Filed Washington State Court of Appeals Division Two

February 3, 2026

IN THE COURT OF APPEALS OF THE STATE OF WASHINGTON

DIVISION II

In the Matter of the Estate of No. 60728-0-II

JACK L. FRANKS, a/k/a JACKIE LEE LEWIS FRANKS, PUBLISHED OPINION Deceased.

SECURITY STATE BANK, Personal Representative of the Estate of Jack L. Franks,

Respondent,

v.

STATE OF WASHINGTON, DEPARTMENT OF REVENUE,

Appellant.

GLASGOW, J.—Jack Franks and Anneliese Roldan were in a committed intimate

relationship for 40 years. When Franks passed away, he had a valid will. Franks left most of his

assets to Roldan, the rest to his grandsons, and one dollar to his son. Franks’ son contested the will

and sought to have it invalidated. Roldan responded by filing a petition under the Trust and Estate

Dispute Resolution Act (TEDRA), ch. 11.96A RCW.

Franks’ son, grandsons, and Roldan were able to reach a settlement agreement in the

TEDRA action. The agreement established that Franks and Roldan were in a committed intimate No. 60728-0-II

relationship and that all property acquired during the relationship was community-like property.1

The total value of the couple’s assets was determined to be about $8.3 million, and Franks and

Roldan each had a one-half interest in the assets, totaling about $4.15 million.
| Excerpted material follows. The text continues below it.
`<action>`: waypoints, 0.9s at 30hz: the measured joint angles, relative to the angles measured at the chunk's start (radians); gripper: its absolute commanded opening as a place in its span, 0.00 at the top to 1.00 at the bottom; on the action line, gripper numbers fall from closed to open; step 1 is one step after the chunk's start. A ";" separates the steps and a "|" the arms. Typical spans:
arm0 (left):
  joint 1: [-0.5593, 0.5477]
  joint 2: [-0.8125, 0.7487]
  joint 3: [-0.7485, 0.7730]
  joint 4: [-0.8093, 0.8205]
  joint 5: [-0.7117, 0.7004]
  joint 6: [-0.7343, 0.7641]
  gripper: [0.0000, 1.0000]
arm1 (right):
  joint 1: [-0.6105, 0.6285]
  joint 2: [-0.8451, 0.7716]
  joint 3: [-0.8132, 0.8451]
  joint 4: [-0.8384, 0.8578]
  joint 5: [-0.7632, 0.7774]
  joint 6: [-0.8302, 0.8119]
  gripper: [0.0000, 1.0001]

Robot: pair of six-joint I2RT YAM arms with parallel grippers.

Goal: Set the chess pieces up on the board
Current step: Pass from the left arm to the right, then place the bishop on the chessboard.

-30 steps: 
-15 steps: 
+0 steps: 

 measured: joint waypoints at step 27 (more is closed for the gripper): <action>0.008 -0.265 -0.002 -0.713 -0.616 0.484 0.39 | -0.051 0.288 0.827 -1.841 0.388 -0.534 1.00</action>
The Estate filed its estate taxes. On the tax return, the Estate claimed the gross estate, minus

exclusions, was about $4.13 million. The Department of Revenue disagreed, asserting that Franks’

estate at the time of death included the entire $8.3 million and Roldan’s one-half interest was

distributed to her after Franks’ death. The Department found that the Estate owed about $824,000

in tax and interest.

The Estate objected to the Department’s findings in another TEDRA petition. The trial

court held a hearing, overruled the Department’s findings, concluded that Roldan’s one-half

interest was not part of Franks’ estate at the time of death, and determined the Estate owed no

additional taxes.

The Department appeals, arguing that the trial court erred when it determined that Roldan

had an undivided one-half interest in the property acquired during her committed intimate

relationship with Franks and that her one-half interest was not part of Franks’ taxable estate. The

Department also argues that Roldan’s TEDRA petition was not a valid claim that was deductible

from Franks’ taxable estate.

We hold that the trial court correctly applied the committed intimate relationship doctrine.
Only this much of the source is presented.